Saturday, July 12, 2014

Harrison Mayes Has a Message for You

I knew I wanted to check out the Museum of Appalachia if it worked out during my Southern trip this summer, and we managed to squeeze it in. Located about 20 miles north of Knoxville, Tennessee, it has a good collection of folk art (especially quilts, whittling and carving, and basket-weaving). The focus is on a series of buildings, most moved to the site, that show how life was lived over the years. There are several cabins of different sizes -- including one that belonged to Samuel Clemens's family when he was very young -- barns, gardens, and various out-buildings.
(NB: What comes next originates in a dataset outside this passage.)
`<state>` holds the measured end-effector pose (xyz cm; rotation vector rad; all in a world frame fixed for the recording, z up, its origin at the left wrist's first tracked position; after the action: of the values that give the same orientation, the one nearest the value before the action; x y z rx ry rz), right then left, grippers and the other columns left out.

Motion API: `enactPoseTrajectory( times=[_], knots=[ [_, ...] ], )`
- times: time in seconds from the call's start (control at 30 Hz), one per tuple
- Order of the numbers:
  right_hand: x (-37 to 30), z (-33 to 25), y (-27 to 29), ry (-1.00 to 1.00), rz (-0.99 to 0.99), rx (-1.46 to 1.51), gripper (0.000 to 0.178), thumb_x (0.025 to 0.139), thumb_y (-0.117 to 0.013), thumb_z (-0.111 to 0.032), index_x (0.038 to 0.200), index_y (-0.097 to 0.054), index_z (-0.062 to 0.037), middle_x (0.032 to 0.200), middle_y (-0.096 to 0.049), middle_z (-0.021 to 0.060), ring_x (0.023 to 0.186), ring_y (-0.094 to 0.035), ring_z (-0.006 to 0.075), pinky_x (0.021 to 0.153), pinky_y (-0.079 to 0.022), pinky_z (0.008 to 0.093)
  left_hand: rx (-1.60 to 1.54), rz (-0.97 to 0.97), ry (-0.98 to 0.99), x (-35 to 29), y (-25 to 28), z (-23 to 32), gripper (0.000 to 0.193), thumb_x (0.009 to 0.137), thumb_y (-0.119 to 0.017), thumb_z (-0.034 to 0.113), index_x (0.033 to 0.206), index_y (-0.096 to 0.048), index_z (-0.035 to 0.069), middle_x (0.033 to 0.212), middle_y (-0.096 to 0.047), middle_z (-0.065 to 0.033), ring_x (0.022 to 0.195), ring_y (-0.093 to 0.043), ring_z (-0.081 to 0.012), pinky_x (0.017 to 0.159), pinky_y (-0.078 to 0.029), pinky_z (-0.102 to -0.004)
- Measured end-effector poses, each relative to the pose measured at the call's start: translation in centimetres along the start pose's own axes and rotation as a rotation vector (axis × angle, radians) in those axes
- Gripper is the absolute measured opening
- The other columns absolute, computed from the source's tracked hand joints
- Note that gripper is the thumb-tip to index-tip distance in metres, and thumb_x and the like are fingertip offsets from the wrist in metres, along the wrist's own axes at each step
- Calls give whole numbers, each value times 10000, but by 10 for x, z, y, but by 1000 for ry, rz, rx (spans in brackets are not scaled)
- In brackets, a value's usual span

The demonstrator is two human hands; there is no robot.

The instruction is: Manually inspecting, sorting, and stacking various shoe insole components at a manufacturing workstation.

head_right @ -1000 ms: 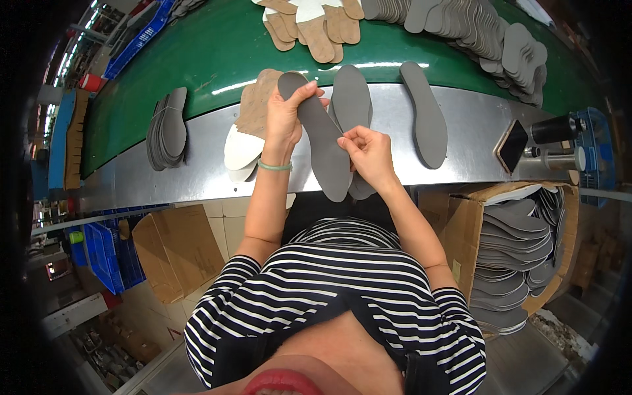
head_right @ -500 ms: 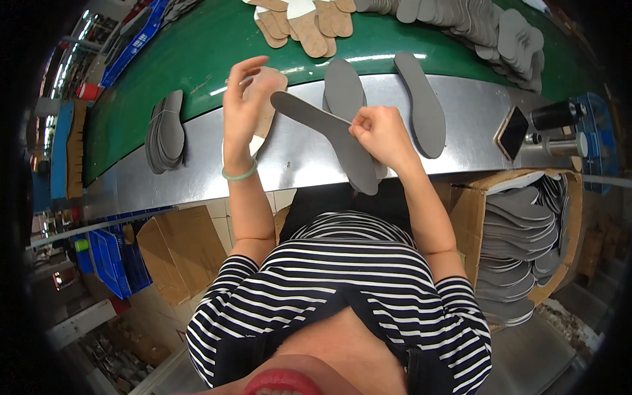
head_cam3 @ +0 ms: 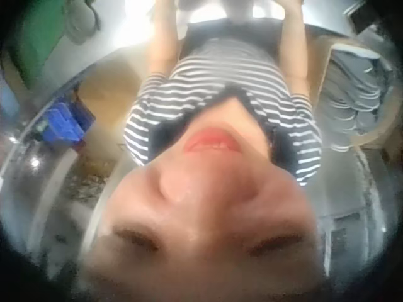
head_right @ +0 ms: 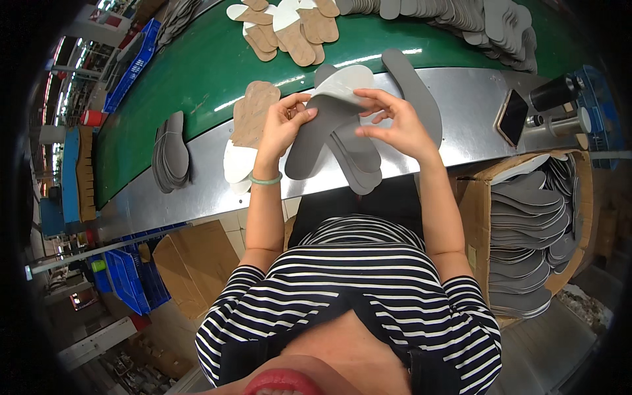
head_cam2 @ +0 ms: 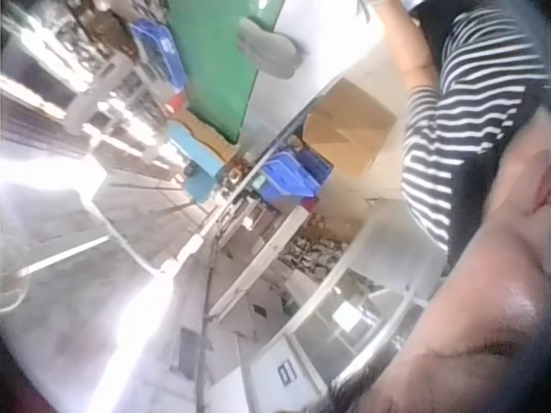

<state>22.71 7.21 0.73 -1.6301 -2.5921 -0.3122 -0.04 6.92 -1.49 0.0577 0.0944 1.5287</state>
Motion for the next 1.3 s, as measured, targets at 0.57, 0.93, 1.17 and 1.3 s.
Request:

I expected all of that, but I didn't know about Harrison Mayes. As a young miner in 1918, Mayes was almost killed in an accident. Praying for recovery, he promised God he would be a loyal servant for the rest of his life if he lived.

For Mayes, that service took the form of proselytizing through signage.

Over time, he put signs in 44 states and had plans for signs in other countries and even on the moon.

Mayes believed in one humankind, as this sign shows. (He probably thought the one language was English and the one nation the U.S., but still.) The "one church" was clearly Christian, but he attended Catholic as well as Protestant churches, visiting black congregations and white ones.

Mayes never drove a car. He called this his Sunday bike because he rode it to church (and in parades).

A nice clear message, I must admit. Note the part of the other sign at right where it directs his successors to "erect on planet Jupiter, 1990."

Finally, a model (made by Mayes's son) of the house they lived in. It gave his usual message to passing airplanes.


Unemployed Dragon said...

How do you find all these cool things to visit?

Daughter Number Three said...

Umm... I think I found the museum from a book I have on folk art sites around the country. But I also cruise the website Roadside America.